YOUR TASK ▸
Only some lines are wanted. Transcribe, exactly, the lines below from the line with "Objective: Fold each" up to and including the line with "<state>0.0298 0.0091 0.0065".

GIVEN INFORMATION ▸
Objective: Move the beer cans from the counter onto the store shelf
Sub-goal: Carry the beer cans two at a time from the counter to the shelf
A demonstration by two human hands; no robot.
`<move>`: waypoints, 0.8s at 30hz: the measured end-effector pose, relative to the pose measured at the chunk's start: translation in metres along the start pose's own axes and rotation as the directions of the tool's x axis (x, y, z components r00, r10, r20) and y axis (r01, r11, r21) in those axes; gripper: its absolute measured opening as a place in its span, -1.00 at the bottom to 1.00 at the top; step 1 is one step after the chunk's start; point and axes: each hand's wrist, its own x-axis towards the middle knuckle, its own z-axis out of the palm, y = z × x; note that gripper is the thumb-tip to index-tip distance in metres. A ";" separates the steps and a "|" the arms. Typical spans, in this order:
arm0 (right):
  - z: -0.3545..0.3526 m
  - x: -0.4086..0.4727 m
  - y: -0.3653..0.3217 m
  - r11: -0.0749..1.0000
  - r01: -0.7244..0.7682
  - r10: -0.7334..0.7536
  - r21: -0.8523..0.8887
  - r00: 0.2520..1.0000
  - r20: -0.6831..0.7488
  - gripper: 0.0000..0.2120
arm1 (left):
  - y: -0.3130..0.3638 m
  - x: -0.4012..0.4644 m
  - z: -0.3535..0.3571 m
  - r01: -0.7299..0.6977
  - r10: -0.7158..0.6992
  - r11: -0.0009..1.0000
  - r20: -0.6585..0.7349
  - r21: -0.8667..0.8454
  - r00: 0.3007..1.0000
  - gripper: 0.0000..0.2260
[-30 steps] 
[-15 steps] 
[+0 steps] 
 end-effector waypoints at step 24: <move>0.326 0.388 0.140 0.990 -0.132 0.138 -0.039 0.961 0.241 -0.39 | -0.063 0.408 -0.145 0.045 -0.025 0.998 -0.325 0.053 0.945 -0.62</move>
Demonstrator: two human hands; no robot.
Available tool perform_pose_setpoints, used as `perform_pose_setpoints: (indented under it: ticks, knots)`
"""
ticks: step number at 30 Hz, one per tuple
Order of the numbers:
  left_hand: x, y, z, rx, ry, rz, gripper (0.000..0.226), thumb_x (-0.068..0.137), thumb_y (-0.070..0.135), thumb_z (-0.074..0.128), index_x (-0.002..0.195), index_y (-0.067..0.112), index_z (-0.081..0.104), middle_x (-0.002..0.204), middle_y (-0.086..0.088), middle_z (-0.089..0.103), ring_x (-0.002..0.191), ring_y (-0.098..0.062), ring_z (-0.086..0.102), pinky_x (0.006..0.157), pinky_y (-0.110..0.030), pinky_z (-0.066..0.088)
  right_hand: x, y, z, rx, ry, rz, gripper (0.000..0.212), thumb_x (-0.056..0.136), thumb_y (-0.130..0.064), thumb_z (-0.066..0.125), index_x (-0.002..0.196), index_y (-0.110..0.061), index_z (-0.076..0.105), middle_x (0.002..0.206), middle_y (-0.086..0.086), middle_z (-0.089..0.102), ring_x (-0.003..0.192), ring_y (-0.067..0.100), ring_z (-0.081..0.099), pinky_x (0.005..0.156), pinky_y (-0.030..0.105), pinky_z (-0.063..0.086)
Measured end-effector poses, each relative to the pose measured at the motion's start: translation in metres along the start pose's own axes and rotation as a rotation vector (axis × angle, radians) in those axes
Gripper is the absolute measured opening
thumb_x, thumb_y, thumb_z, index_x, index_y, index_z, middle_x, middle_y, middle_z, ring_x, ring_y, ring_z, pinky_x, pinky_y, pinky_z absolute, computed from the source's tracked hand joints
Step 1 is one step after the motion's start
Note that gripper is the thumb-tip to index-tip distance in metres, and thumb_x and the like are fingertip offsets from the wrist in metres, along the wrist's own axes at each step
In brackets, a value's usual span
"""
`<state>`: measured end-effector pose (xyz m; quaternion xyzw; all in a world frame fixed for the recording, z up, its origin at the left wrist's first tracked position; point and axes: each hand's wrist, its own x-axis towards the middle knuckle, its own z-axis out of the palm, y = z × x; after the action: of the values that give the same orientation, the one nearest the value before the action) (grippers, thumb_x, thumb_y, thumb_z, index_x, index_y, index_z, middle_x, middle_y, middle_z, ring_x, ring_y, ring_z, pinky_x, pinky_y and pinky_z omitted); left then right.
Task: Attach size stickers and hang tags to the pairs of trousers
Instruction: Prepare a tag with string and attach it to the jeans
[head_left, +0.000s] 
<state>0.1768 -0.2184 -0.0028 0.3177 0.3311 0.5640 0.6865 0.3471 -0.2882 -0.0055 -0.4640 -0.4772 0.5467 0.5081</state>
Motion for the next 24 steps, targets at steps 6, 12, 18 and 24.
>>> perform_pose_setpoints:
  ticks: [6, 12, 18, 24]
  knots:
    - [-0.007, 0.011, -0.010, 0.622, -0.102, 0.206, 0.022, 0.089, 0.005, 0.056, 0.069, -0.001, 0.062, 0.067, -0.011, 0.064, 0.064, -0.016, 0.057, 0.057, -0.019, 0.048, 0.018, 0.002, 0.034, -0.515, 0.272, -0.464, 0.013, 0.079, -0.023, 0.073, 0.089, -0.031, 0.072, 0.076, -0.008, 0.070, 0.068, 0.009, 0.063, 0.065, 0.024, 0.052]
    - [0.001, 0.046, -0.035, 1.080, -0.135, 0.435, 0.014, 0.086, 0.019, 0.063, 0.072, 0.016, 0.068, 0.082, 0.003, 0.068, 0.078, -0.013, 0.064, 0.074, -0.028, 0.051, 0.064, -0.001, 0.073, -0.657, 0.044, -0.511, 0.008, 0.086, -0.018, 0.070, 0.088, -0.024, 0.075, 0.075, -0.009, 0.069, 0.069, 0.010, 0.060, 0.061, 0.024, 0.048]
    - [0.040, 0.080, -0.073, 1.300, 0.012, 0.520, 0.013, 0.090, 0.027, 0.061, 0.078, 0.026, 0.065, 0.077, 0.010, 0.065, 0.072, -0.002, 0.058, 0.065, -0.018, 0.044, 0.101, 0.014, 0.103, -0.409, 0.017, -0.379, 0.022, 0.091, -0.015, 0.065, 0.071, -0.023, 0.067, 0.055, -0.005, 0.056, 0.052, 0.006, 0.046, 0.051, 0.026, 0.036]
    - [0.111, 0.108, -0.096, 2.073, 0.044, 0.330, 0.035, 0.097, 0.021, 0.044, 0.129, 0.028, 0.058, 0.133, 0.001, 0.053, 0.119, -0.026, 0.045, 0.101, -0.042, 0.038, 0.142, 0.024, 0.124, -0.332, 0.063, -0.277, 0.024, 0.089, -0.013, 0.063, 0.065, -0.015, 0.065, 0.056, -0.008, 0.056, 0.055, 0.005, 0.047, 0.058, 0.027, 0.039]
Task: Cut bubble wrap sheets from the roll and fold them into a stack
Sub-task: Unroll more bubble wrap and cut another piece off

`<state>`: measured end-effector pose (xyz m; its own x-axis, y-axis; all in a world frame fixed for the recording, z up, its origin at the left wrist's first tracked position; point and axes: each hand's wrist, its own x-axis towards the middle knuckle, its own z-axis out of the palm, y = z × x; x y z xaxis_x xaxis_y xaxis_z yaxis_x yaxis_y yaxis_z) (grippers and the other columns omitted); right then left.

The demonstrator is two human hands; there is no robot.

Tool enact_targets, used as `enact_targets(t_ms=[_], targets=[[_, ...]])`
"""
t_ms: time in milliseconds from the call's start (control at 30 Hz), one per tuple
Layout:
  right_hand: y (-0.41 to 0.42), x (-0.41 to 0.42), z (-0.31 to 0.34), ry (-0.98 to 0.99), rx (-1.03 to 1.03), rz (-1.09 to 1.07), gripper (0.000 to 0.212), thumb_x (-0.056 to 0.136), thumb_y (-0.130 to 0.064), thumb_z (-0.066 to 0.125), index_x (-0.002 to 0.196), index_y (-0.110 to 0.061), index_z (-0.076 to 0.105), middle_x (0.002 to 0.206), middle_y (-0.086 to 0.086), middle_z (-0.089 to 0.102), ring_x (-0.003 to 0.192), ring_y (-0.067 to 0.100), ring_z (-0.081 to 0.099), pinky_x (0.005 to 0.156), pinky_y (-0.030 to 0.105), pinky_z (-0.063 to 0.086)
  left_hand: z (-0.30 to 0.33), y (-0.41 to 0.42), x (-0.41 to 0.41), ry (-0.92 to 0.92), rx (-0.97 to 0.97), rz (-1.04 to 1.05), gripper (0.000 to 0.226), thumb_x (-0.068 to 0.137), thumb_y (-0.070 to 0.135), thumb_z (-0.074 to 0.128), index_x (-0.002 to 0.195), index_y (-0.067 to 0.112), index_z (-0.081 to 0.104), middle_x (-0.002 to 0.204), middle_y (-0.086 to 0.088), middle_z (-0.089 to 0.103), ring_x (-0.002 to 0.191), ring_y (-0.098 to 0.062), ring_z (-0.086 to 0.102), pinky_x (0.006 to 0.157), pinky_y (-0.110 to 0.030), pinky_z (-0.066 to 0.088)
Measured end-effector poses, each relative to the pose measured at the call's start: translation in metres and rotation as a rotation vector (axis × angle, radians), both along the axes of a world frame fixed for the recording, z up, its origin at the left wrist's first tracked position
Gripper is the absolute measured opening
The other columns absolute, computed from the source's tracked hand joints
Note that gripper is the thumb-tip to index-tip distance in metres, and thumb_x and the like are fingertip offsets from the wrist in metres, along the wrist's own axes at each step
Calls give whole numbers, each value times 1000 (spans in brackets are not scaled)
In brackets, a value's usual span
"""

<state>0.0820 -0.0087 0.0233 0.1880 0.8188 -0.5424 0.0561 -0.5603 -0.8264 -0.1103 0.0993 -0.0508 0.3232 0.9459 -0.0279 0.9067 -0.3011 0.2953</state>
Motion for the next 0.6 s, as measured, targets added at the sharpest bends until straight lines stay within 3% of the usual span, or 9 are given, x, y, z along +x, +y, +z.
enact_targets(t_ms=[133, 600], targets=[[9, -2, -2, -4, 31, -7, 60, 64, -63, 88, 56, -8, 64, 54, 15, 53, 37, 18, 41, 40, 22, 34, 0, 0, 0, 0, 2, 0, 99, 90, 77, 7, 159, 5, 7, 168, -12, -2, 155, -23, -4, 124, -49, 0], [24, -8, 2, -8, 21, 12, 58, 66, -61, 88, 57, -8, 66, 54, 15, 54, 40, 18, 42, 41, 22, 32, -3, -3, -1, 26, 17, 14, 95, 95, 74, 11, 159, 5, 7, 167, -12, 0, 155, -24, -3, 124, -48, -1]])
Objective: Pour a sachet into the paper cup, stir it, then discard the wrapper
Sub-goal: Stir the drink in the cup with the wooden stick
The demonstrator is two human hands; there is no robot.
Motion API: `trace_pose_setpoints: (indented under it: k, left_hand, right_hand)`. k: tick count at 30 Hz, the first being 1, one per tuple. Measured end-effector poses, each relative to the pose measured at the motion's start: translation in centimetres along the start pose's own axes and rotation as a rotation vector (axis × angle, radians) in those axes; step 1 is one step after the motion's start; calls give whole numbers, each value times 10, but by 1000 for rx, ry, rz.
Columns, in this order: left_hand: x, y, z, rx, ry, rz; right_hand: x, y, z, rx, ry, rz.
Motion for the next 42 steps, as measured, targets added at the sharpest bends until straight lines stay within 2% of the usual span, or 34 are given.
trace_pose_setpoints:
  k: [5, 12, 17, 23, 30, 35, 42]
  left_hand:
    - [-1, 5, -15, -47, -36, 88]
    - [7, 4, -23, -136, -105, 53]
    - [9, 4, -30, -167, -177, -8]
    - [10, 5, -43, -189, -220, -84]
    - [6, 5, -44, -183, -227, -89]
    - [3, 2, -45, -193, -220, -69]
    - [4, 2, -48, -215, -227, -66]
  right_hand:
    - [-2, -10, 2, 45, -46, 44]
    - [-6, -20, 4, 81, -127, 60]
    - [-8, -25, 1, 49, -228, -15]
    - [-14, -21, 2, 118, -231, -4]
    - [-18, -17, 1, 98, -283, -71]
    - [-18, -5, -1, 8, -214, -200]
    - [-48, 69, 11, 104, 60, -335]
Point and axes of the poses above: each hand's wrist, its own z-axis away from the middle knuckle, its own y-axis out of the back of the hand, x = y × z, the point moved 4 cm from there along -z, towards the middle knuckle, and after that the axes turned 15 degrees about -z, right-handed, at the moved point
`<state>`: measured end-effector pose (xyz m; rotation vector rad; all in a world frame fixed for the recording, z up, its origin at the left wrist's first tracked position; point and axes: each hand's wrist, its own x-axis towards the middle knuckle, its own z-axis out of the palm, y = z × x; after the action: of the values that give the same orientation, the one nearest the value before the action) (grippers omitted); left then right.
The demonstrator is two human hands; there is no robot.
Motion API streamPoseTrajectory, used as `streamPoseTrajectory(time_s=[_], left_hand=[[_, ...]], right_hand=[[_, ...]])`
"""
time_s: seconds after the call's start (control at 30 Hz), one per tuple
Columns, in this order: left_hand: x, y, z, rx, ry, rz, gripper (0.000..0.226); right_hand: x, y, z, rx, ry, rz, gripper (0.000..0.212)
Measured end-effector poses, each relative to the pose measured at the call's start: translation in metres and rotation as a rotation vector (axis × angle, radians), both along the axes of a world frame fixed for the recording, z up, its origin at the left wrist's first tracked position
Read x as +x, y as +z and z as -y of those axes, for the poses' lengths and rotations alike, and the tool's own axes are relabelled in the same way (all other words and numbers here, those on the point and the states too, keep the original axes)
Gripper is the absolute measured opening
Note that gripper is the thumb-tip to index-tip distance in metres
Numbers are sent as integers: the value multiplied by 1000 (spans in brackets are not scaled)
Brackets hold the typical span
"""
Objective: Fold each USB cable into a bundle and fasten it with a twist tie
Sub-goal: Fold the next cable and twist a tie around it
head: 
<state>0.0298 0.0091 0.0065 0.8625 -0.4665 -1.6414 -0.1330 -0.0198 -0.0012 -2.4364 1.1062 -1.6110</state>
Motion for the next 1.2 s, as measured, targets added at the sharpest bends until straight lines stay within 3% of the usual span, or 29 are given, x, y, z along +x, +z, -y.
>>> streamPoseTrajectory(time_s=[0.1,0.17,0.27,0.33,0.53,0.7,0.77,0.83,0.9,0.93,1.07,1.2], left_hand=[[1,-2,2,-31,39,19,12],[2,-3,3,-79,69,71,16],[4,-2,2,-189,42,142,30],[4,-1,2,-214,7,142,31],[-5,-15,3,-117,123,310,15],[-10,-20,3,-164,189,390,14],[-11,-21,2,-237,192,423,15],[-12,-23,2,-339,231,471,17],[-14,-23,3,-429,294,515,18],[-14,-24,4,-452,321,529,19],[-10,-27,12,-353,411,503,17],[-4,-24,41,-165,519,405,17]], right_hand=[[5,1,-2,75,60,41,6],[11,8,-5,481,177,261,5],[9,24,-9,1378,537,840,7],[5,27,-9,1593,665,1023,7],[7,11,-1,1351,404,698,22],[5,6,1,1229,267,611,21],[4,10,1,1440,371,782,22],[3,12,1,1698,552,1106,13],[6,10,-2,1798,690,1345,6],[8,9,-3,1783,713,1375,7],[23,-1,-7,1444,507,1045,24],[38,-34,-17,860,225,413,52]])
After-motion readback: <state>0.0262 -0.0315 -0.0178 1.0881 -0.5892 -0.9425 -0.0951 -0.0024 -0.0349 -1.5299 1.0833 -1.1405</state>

PROBLEM SOLUTION ▸
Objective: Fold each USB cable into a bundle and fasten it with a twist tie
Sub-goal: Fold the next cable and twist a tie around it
head: 
<state>0.0298 0.0091 0.0065 0.8625 -0.4665 -1.6414 -0.1330 -0.0198 -0.0012 -2.4364 1.1062 -1.6110</state>

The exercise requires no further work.